# Reno without Roundup (For next year)



## Teelow (May 23, 2019)

Is it possible to do a reno on a lawn without roundup? The lawn is less than 5k sq.ft. I'm guessing my fiance read an article and now doesn't want to risk the big C. I'm fine with using it, but she doesn't seem to want to compromise. I'm really bummed out about it. Is there another way to do it? The lawn has never been established. I tried leveling this year, but I would like to do a full reno next year to regrade the lawn to try and get rid of how uneven the lawn is and do my first seeding. Any help would be appreciated.


----------



## Jgourley124 (Feb 21, 2019)

Sure, till it all up, level and plant seed. There is also other alternatives to glyphosate for grass killer, IE the DIY one is vinegar, salt, and dawn soap.

Personally I would have her read studies on glyphosate, but with anything this can be a very controversial topic. https://gmo.geneticliteracyproject.org/FAQ/is-glyphosate-roundup-dangerous/. Glyphosate is prolly the easiest and fastest way to kill off all grass.


----------



## mowww (Jan 16, 2018)

Finale or Cheetah Pro would provide similar results and ease of applying.


----------



## GrassFarmer (Sep 21, 2017)

Just use roundup and say you sprayed vinegar on it lol


----------



## MDJoe (Sep 16, 2019)

The science doesn't support the Big C. It's a tenuous link at best, and that's for constant, repeated, high level exposure at that.

Does your fiancé drink coffee or alcohol?

I know...it's hard to convince someone who has made their mind up.


----------



## Teelow (May 23, 2019)

@MDJoe She rarely drinks either of those. Not for health reasons or anything like that. She doesn't want to risk it, especially for the kids. Which is why I don't want to try to fight too hard for it. I mean I would agree that it would be the exposure in great amounts that could increase the risk, but I'm not sure how to convince her without making it seem like I'm risking the health of the kids for something I want to do.

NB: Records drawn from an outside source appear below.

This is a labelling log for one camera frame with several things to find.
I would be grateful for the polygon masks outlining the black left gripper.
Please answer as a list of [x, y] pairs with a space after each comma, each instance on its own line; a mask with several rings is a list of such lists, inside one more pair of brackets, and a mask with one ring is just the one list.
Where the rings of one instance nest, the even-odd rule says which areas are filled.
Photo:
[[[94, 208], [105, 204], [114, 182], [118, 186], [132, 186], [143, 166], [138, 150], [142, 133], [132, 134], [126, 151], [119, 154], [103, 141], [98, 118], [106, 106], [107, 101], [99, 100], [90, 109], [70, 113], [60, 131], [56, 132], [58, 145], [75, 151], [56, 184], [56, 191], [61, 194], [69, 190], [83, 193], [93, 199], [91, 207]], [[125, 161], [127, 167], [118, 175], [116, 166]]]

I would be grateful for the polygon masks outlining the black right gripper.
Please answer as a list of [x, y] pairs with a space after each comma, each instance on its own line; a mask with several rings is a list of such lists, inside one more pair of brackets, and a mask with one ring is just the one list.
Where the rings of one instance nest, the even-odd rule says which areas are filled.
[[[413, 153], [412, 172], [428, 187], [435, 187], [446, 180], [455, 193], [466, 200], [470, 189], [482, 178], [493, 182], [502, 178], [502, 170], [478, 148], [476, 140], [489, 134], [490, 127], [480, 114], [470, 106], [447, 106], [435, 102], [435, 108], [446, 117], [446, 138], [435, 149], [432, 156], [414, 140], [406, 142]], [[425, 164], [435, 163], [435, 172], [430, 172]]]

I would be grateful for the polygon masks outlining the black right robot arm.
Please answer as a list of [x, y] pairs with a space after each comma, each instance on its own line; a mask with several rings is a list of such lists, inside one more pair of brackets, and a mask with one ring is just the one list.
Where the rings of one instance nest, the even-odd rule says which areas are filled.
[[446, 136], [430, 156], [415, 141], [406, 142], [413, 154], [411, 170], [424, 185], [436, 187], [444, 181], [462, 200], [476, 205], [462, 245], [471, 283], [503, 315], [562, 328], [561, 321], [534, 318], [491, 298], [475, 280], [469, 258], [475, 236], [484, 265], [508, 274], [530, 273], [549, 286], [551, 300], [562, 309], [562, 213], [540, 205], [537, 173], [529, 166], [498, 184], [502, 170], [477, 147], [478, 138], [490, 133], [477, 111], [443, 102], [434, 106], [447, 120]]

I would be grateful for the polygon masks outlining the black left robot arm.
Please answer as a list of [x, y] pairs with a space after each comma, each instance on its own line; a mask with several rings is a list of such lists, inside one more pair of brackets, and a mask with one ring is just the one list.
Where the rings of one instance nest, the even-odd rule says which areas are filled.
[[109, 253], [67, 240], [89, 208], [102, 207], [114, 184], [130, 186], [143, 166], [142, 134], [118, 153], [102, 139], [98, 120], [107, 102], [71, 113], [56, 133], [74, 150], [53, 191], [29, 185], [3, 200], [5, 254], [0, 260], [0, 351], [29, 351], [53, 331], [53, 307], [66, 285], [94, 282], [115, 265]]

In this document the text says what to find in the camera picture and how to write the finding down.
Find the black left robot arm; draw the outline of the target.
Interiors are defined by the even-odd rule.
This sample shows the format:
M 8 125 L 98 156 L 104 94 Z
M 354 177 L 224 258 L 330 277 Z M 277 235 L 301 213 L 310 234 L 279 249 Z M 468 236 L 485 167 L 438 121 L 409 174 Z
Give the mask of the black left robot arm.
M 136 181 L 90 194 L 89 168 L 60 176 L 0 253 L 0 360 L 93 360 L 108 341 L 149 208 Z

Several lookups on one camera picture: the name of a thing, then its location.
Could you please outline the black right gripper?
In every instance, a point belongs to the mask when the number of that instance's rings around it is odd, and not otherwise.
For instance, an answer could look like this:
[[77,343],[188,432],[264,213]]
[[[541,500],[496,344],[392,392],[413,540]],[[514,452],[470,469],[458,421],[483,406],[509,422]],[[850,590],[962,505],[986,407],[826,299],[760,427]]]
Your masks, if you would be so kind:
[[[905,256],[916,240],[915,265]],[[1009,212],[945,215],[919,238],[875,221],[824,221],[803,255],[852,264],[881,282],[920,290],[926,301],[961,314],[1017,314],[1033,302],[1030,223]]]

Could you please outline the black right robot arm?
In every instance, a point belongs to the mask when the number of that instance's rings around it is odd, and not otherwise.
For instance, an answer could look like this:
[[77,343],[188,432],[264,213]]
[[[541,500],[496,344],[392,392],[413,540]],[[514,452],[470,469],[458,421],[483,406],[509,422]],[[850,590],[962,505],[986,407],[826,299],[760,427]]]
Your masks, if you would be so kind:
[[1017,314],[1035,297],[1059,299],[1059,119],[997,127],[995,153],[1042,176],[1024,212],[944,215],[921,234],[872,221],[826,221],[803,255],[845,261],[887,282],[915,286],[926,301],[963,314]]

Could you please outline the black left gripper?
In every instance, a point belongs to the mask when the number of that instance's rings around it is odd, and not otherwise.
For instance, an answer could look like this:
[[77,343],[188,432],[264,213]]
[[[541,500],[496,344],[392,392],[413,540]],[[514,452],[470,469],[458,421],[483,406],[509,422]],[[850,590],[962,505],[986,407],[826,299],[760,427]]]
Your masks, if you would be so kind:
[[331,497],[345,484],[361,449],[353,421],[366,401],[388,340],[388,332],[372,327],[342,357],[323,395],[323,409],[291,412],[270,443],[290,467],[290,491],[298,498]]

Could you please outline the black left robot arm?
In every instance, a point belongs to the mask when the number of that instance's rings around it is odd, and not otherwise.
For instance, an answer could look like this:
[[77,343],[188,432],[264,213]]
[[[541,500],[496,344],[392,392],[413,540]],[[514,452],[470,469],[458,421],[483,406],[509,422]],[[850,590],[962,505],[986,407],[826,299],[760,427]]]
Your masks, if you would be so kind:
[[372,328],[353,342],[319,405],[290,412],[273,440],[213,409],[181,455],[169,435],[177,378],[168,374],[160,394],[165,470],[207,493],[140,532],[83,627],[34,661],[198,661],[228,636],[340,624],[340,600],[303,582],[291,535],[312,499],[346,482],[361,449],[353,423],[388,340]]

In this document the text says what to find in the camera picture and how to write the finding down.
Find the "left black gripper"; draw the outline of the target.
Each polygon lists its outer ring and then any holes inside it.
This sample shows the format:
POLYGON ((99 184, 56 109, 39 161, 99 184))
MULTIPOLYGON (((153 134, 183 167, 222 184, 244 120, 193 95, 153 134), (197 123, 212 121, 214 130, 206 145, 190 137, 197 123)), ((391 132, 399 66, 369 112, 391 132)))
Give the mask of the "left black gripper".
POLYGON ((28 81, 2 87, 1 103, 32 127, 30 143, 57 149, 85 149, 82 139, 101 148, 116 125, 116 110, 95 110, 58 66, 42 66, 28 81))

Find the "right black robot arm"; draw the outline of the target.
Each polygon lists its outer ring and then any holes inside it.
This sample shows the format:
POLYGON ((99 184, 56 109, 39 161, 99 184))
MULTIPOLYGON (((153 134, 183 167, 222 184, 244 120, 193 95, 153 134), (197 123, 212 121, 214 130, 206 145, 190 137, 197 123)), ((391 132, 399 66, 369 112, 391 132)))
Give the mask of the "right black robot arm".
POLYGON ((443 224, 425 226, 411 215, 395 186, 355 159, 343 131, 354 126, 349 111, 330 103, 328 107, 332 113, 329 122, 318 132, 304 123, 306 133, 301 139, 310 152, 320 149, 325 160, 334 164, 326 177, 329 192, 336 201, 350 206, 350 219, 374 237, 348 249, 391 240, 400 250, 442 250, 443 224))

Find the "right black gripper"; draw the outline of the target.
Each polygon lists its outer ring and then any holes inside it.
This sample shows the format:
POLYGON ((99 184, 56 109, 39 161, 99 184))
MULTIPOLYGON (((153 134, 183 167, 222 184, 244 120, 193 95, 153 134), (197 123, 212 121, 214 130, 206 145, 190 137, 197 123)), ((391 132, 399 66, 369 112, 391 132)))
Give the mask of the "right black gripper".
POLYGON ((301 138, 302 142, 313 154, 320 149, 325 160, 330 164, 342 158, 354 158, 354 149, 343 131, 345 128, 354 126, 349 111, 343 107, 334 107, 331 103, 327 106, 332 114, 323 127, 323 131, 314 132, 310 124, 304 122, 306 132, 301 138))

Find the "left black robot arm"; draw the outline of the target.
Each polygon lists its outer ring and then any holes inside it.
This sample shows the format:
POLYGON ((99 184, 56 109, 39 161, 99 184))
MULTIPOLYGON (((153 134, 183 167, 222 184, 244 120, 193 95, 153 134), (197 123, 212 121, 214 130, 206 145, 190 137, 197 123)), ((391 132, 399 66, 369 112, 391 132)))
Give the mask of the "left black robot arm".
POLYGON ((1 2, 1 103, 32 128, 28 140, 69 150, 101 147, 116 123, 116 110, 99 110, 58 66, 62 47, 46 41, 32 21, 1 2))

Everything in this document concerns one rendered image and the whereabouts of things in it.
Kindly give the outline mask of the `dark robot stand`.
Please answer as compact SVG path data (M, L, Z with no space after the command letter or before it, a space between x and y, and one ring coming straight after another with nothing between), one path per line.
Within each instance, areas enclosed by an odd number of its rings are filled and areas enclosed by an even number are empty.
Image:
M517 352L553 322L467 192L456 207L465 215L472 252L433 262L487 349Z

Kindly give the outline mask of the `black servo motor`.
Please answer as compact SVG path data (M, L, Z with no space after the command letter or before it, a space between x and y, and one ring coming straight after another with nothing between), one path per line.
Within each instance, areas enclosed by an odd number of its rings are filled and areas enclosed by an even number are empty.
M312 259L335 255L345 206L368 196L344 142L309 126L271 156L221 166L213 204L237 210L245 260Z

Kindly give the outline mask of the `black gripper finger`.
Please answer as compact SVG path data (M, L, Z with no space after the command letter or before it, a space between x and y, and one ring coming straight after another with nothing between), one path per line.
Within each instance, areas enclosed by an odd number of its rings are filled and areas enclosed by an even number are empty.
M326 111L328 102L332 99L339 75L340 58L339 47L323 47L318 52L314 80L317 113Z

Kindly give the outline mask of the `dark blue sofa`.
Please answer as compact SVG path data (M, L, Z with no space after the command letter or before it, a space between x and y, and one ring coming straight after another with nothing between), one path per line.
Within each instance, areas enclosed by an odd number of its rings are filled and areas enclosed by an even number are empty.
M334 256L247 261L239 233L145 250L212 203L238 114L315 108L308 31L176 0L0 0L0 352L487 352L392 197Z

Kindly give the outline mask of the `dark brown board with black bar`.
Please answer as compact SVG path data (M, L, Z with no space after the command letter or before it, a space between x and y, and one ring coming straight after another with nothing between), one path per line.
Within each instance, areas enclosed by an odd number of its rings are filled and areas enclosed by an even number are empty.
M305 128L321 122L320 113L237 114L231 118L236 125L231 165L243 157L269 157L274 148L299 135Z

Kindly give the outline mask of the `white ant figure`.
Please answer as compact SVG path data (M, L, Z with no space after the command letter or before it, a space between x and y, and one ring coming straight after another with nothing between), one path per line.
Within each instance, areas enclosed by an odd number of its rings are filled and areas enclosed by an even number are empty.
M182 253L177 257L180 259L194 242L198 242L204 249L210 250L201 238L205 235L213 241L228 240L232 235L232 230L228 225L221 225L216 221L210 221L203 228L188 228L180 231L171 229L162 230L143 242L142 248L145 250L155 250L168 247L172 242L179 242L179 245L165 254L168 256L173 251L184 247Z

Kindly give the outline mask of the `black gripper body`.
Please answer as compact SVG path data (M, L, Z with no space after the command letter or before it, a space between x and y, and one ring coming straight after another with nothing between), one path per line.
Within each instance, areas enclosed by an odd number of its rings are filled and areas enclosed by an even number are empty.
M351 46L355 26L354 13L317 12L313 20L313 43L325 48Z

Lawn work has been one of the few things I enjoy right now, and finding out I can't do the reno with roundup makes me sad because I'm not exactly good financially which is part of the reason why I'm waiting until next year. Round up would be easiest and cheapest way that I know of to start the reno next year.


----------



## npompei (Sep 8, 2019)

I used an Organic alternative as I'd really not like to contribute to Monsanto as they are one of the world's ugliest companies. I know people on here will say it's not a problem but if higher concentrations of something will cause you to become sick, I don't know why you'd want to knowingly use it? I have kids and a dog and am on well water. So I'd rather not spread that stuff all over my yard. Maybe small amounts here and there are one thing but my yard is 30k sq.ft. so it would take a large amount to kill it off.

This stuff worked pretty well for me - https://shop.synateksolutions.com/collections/weed-control/products/prizefighter


----------



## MDJoe (Sep 16, 2019)

To be honest, Prizefighter looks worse than RoundUp as far as the label warnings...IJS.


----------



## MDJoe (Sep 16, 2019)

Teelow said:


> @MDJoe She rarely drinks either of those. Not for health reasons or anything like that. She doesn't want to risk it, especially for the kids. Which is why I don't want to try to fight too hard for it. I mean I would agree that it would be the exposure in great amounts that could increase the risk, but I'm not sure how to convince her without making it seem like I'm risking the health of the kids for something I want to do. Lawn work has been one of the few things I enjoy right now, and finding out I can't do the reno with roundup makes me sad because I'm not exactly good financially which is part of the reason why I'm waiting until next year. Round up would be easiest and cheapest way that I know of to start the reno next year.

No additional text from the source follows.